■ **WORK INSTRUCTIONS**
A single number is the expected answer: the count of lines in the listing that hold the word "camera".

■ **DATASET**
• • • • • • •
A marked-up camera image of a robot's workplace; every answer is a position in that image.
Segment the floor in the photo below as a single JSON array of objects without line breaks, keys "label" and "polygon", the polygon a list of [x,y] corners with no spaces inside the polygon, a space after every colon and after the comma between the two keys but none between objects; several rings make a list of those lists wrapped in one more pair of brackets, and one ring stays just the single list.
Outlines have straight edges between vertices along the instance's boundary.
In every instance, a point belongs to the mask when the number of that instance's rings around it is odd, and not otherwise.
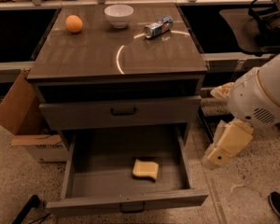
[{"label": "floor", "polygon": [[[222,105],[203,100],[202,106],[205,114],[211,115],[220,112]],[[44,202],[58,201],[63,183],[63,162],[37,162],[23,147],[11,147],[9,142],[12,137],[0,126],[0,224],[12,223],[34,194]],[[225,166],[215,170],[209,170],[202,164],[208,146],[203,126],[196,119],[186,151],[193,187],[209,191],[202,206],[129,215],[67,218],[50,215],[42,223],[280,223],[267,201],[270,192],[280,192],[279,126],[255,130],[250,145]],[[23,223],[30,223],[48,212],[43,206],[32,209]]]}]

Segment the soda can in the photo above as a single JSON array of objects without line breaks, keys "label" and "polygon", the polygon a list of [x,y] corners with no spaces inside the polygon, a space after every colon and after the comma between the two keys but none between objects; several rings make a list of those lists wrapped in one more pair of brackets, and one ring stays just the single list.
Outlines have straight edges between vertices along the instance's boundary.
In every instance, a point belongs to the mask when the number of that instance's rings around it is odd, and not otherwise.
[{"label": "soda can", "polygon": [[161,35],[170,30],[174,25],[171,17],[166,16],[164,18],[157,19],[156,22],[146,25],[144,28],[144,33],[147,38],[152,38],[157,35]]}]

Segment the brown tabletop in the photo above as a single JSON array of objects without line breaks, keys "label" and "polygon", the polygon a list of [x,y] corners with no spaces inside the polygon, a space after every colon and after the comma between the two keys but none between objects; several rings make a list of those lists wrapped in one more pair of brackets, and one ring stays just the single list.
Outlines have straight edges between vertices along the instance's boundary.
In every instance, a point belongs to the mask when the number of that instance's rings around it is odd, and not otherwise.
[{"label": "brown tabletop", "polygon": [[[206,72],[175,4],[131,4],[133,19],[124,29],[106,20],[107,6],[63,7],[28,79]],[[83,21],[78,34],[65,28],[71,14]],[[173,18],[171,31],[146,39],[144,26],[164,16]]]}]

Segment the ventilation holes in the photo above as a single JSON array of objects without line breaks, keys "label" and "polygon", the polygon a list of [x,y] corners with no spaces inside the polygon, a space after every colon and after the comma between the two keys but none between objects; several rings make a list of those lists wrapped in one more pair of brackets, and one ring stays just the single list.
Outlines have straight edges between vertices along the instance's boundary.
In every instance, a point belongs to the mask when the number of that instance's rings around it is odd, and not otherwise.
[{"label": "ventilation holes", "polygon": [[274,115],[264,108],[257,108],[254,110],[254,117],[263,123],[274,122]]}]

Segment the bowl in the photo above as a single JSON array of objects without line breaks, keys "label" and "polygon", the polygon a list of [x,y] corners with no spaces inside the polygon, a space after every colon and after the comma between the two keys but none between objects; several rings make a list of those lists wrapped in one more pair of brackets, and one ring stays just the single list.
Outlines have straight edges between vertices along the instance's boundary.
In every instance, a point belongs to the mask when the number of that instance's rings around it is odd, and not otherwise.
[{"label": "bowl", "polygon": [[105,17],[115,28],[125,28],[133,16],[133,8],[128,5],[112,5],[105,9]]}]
• • • • • • •
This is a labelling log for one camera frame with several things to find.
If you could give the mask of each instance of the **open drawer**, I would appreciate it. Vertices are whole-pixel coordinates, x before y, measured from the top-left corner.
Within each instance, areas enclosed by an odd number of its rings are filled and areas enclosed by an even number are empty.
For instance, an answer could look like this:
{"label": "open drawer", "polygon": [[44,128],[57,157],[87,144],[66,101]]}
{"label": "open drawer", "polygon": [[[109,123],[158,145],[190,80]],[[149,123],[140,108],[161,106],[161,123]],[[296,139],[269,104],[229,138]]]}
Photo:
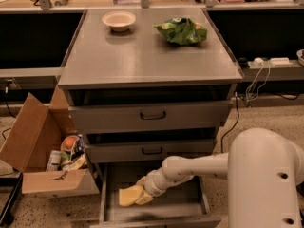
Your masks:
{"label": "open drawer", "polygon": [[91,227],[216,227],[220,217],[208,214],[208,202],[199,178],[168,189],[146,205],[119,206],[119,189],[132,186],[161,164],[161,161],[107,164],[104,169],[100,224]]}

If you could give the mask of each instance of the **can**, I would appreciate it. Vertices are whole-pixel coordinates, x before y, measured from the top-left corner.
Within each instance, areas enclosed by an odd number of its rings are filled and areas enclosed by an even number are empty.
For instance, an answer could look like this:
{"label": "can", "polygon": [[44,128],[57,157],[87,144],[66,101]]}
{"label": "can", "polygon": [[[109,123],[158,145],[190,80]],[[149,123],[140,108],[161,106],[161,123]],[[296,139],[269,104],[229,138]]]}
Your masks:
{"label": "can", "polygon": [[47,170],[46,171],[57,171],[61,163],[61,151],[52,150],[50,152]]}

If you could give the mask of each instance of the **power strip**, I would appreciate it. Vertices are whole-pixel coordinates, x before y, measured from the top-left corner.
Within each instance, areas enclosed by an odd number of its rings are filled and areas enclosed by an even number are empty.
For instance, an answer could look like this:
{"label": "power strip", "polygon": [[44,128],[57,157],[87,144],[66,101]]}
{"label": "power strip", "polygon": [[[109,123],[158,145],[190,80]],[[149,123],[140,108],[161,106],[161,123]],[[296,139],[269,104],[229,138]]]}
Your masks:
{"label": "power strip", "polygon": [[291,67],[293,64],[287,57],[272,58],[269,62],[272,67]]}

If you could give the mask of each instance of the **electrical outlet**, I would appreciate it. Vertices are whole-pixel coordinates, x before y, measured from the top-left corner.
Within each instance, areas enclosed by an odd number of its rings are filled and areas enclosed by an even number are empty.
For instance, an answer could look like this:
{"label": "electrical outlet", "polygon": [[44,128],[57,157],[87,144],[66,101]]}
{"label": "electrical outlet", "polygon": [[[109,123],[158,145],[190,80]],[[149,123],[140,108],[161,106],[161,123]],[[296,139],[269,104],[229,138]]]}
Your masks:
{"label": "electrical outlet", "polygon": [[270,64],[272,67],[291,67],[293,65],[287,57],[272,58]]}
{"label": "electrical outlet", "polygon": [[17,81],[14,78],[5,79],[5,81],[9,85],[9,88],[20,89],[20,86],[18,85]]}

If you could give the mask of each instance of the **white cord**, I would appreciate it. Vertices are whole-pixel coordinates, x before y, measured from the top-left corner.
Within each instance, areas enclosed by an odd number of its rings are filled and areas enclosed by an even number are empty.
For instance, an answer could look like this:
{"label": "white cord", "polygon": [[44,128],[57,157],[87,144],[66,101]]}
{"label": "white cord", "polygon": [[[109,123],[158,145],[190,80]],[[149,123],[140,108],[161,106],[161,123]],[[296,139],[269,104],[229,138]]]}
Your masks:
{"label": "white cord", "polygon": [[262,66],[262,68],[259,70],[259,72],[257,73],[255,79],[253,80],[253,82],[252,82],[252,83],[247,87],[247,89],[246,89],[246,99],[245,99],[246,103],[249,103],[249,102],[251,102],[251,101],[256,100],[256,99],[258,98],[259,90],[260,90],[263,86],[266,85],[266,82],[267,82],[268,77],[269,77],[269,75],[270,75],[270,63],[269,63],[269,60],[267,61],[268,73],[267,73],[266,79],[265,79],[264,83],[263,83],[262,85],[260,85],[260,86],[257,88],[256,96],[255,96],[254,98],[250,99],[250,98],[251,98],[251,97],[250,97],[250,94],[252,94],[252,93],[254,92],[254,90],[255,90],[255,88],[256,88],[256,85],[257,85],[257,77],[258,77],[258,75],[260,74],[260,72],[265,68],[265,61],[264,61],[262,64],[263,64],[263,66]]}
• • • • • • •
■ **OUTPUT BELOW**
2